▶ **Goal of the exercise**: Reproduce the listing verbatim.

▶ **Exercise data**:
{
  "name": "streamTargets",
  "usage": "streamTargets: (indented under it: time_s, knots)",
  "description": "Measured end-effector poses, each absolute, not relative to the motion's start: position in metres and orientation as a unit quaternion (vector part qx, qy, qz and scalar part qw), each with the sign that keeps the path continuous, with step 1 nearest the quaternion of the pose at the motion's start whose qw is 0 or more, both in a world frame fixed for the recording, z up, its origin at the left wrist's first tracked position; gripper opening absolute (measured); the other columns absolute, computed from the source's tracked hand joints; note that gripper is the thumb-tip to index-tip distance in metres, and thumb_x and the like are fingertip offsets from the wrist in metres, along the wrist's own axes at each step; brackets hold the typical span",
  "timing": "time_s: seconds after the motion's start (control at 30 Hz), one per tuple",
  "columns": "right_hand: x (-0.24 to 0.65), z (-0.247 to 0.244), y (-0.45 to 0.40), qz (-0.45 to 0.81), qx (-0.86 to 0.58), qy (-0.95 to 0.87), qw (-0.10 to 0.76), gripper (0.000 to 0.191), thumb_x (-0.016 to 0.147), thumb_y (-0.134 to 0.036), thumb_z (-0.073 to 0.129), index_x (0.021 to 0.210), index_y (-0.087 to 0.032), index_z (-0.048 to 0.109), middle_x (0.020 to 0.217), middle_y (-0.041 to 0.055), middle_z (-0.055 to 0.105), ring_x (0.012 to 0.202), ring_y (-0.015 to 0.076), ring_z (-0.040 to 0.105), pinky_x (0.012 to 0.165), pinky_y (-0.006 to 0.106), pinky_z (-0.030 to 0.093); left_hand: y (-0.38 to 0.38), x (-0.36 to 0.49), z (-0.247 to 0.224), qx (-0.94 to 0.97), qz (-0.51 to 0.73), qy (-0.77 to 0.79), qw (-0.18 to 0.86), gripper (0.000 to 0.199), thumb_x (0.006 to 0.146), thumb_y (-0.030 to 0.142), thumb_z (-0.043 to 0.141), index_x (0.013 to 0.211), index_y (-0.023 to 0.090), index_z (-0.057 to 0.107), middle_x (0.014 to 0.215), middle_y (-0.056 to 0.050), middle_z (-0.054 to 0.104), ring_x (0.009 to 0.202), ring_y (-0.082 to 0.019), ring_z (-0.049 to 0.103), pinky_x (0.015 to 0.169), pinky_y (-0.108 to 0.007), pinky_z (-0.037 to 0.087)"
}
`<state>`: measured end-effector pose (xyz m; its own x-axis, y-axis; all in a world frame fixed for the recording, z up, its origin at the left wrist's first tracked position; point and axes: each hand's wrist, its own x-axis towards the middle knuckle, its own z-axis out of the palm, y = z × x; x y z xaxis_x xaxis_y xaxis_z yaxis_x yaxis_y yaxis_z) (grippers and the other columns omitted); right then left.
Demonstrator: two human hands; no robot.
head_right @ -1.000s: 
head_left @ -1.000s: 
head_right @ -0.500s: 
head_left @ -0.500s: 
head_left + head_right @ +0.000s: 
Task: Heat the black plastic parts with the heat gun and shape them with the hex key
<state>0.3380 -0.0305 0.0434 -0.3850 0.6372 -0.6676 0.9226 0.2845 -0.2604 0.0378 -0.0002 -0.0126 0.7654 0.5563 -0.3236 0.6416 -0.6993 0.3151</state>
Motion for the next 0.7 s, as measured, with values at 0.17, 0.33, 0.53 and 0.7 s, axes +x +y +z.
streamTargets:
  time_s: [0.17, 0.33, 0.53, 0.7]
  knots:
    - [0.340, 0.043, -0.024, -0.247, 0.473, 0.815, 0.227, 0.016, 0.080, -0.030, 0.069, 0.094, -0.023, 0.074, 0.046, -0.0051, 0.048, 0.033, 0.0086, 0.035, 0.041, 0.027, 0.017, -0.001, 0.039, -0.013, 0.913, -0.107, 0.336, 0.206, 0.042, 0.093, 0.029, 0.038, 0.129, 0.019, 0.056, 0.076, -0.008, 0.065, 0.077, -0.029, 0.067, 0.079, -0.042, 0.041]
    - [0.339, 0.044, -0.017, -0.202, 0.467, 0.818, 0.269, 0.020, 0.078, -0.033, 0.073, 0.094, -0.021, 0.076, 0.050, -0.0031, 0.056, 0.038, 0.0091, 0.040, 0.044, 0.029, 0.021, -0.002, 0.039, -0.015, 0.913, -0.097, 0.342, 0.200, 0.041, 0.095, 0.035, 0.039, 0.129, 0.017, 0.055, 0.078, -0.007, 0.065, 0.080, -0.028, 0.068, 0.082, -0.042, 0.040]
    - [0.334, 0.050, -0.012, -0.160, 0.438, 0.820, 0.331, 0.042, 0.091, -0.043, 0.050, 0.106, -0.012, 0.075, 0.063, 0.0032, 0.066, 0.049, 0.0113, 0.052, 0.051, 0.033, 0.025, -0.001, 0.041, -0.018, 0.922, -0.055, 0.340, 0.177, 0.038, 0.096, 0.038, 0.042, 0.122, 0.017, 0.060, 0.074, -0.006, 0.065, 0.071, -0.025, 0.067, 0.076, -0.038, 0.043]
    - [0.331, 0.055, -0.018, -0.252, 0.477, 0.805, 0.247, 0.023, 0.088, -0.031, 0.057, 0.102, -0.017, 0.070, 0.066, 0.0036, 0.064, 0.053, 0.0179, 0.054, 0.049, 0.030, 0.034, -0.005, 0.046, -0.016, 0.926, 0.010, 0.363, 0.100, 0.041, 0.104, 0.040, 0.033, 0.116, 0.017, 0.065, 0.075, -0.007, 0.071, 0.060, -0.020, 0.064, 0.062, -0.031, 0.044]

▶ **Response to the exercise**:
{
  "name": "streamTargets",
  "usage": "streamTargets: (indented under it: time_s, knots)",
  "description": "Measured end-effector poses, each absolute, not relative to the motion's start: position in metres and orientation as a unit quaternion (vector part qx, qy, qz and scalar part qw), each with the sign that keeps the path continuous, with step 1 nearest the quaternion of the pose at the motion's start whose qw is 0 or more, both in a world frame fixed for the recording, z up, its origin at the left wrist's first tracked position; gripper opening absolute (measured); the other columns absolute, computed from the source's tracked hand joints; note that gripper is the thumb-tip to index-tip distance in metres, and thumb_x and the like are fingertip offsets from the wrist in metres, along the wrist's own axes at each step; brackets hold the typical span",
  "timing": "time_s: seconds after the motion's start (control at 30 Hz), one per tuple",
  "columns": "right_hand: x (-0.24 to 0.65), z (-0.247 to 0.244), y (-0.45 to 0.40), qz (-0.45 to 0.81), qx (-0.86 to 0.58), qy (-0.95 to 0.87), qw (-0.10 to 0.76), gripper (0.000 to 0.191), thumb_x (-0.016 to 0.147), thumb_y (-0.134 to 0.036), thumb_z (-0.073 to 0.129), index_x (0.021 to 0.210), index_y (-0.087 to 0.032), index_z (-0.048 to 0.109), middle_x (0.020 to 0.217), middle_y (-0.041 to 0.055), middle_z (-0.055 to 0.105), ring_x (0.012 to 0.202), ring_y (-0.015 to 0.076), ring_z (-0.040 to 0.105), pinky_x (0.012 to 0.165), pinky_y (-0.006 to 0.106), pinky_z (-0.030 to 0.093); left_hand: y (-0.38 to 0.38), x (-0.36 to 0.49), z (-0.247 to 0.224), qx (-0.94 to 0.97), qz (-0.51 to 0.73), qy (-0.77 to 0.79), qw (-0.18 to 0.86), gripper (0.000 to 0.199), thumb_x (0.006 to 0.146), thumb_y (-0.030 to 0.142), thumb_z (-0.043 to 0.141), index_x (0.013 to 0.211), index_y (-0.023 to 0.090), index_z (-0.057 to 0.107), middle_x (0.014 to 0.215), middle_y (-0.056 to 0.050), middle_z (-0.054 to 0.104), ring_x (0.009 to 0.202), ring_y (-0.082 to 0.019), ring_z (-0.049 to 0.103), pinky_x (0.015 to 0.169), pinky_y (-0.108 to 0.007), pinky_z (-0.037 to 0.087)"
}
`<state>`: measured end-effector pose (xyz m; its own x-axis, y-axis; all in a world frame fixed for the recording, z up, its origin at the left wrist's first tracked position; point and axes: each hand's wrist, its own x-axis towards the middle knuckle, its own z-axis out of the palm, y = z × x; x y z xaxis_x xaxis_y xaxis_z yaxis_x yaxis_y yaxis_z) (grippers and the other columns omitted); right then left.
Demonstrator: two human hands; no robot.
head_right @ -1.000s: 
head_left @ -1.000s: 
head_right @ -0.500s: 
head_left @ -0.500s: 
head_left + head_right @ +0.000s: 
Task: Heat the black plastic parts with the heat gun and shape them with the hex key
<state>0.3380 -0.0305 0.0434 -0.3850 0.6372 -0.6676 0.9226 0.2845 -0.2604 0.0378 -0.0002 -0.0126 0.7654 0.5563 -0.3236 0.6416 -0.6993 0.3151</state>
Motion for the next 0.7 s, as measured, with values at 0.17, 0.33, 0.53 and 0.7 s, axes +x +y +z.
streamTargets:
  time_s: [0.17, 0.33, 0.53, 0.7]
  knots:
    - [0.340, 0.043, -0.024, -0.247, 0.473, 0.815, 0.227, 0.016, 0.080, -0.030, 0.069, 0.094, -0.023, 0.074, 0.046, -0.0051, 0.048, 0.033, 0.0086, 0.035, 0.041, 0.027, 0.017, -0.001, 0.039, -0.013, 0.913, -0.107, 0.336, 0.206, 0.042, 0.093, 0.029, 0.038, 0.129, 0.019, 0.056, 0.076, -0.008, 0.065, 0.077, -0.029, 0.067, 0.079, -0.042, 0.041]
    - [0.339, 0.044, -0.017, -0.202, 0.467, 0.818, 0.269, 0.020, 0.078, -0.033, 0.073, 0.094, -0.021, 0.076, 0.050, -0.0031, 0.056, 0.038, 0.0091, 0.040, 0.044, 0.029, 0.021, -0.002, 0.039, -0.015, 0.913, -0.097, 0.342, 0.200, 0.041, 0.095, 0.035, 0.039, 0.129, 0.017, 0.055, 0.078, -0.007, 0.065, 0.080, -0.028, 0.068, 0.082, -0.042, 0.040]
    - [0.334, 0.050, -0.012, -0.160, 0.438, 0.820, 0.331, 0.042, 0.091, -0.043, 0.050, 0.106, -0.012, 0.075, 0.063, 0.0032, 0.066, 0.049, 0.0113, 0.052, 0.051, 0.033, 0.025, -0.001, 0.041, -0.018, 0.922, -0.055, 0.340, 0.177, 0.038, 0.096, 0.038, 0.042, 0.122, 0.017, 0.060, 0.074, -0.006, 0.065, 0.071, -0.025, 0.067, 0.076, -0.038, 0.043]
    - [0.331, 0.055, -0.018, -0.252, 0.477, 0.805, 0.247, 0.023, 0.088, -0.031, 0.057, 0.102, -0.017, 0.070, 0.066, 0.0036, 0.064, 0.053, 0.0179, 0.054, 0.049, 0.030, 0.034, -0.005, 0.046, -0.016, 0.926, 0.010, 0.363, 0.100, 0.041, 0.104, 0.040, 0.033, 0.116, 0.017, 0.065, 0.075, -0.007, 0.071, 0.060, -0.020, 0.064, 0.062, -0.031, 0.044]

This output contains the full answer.